King’s speech employs predominantly emotional strategies. His first words echo the Gettysburg Address in tribute to the “great American” whose “momentous decree” the marchers have come to celebrate, and these words set the tone, as well as readers’ expectations, for what is to come. Like Lincoln’s famous speech, King’s is crafted from connotative words like slaves, brotherhood, sacred, exalted, bright day, and warm threshold. His style borrows heavily from the great persuasive traditions of political “stump” speeches and religious sermons; his “campaign promises” are described as his “dream,” and it is King the Baptist minister who exhorts his followers to “continue to work with the faith that unearned suffering is redemptive.” Repetition of key words and phrases is characteristic of oral style, and King uses it extensively, repeating “one hundred years later,” “now,” “go back,” “I have a dream,” “let freedom ring,” and “free at last.” The most prevalent emotional strategy in the speech is King’s use of figurative language. Rich with metaphor, some passages of this speech (such as the second paragraph’s description of contemporary black status) employ metaphors in nearly every sentence. Evocative examples include “beacon light of hope,” “flames of withering injustice,” “manacles of  segregation,” “chains of discrimination,” “palace of justice,” and “valley of despair.” King’s analogy comparing the U.S. Constitution and the Declaration of Independence to a “bad check” establishes America’s guilt in withholding “the riches of freedom” and automatically aligns the civil rights movement with the lofty ideal of “justice.”
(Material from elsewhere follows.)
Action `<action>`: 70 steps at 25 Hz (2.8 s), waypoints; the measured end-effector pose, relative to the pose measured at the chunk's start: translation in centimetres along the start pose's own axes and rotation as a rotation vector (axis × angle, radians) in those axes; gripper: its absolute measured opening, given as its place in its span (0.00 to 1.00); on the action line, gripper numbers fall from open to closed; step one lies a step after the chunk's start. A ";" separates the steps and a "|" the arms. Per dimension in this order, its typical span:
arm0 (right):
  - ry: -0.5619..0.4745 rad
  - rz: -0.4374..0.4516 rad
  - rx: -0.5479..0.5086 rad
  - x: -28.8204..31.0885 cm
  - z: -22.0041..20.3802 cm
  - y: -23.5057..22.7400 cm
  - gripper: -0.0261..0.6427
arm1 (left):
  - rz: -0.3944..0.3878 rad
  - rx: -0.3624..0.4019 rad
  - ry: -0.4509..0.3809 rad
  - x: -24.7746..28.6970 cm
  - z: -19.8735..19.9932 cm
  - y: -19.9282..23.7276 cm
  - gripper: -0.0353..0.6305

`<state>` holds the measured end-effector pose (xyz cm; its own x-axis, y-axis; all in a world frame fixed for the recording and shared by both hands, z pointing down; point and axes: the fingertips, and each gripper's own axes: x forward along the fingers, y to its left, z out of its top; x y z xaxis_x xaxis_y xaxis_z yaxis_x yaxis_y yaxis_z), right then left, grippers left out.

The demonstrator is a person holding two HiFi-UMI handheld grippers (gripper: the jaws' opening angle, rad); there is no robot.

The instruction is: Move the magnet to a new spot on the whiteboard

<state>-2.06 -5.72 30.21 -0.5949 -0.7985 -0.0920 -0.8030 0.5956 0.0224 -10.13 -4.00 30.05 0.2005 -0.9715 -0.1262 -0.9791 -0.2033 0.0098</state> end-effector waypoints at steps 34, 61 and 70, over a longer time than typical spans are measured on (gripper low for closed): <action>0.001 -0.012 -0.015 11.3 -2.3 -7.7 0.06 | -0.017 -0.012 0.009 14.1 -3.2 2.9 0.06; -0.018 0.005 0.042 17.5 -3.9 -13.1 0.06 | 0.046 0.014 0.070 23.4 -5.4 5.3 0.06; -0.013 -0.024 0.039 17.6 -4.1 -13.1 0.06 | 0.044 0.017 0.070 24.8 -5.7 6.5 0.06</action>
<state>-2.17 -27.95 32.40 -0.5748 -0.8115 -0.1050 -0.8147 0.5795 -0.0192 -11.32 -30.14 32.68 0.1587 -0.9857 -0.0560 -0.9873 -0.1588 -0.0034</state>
King’s tone, however, avoids creating enemies or establishing dichotomies. He unites the nation in the pursuit of freedom, using the pronoun “we” and phrases such as “this is our hope . . . our freedom.” King’s speech is best remembered (and therefore probably most effective) for its “I have a dream” paragraphs (10 through 18). These psalm-like passages, whose repetitions and refrain of “I have a dream today,” incited his audience to act in 1963 and continue to inspire readers today.

In his speech, he criticizes the government’s inadequate administration of democracy and confronts the South with its archaic prejudices, citing the governor of Alabama’s obstruction of true justice and directing vitriolic criticism at Mississippi, where blacks were not allowed to vote. King’s primary purpose, however, is to inspire his audience, a goal he admirably achieves in his “I have a dream” and “let freedom ring” sequences, which conclude the discourse.